TASK DESCRIPTION:
The word "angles" marks the lines to find; copy every such line from the data below.

INFORMATION SUPPLIED:

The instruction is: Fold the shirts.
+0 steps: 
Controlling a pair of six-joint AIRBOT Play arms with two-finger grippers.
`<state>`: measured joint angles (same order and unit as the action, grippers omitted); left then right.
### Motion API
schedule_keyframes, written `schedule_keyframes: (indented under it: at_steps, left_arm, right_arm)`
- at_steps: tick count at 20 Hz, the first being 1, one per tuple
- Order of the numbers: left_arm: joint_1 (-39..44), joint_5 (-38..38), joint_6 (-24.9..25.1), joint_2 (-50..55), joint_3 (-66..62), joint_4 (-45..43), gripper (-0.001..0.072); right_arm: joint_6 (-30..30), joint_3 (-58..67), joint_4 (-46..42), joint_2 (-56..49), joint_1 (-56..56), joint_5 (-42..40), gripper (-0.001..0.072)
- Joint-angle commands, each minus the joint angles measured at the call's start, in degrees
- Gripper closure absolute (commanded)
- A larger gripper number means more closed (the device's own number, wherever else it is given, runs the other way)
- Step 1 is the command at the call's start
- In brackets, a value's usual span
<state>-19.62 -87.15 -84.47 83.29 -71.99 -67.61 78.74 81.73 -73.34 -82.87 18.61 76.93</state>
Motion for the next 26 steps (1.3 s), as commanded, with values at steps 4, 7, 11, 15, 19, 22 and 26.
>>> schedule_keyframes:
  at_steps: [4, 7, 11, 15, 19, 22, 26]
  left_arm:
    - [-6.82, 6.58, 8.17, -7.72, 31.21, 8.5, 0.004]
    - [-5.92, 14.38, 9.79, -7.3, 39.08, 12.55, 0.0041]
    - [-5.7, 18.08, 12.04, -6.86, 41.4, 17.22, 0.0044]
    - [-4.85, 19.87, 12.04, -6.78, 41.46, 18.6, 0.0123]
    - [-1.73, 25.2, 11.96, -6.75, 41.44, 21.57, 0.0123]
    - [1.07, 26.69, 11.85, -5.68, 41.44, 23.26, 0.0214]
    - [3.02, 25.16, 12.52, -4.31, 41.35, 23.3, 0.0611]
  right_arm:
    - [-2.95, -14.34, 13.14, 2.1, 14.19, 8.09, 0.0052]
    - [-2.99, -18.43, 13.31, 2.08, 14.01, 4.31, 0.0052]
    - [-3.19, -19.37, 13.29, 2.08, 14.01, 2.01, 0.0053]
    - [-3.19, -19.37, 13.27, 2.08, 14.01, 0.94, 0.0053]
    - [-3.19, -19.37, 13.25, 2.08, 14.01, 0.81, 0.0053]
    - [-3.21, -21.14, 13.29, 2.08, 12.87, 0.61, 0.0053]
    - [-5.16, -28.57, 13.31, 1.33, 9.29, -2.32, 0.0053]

ANSWER SPACE:
`<state>`: measured joint angles (same order and unit as the action, grippers omitted); left then right.
- Joint-angle commands, each minus the joint angles measured at the call's start, in degrees

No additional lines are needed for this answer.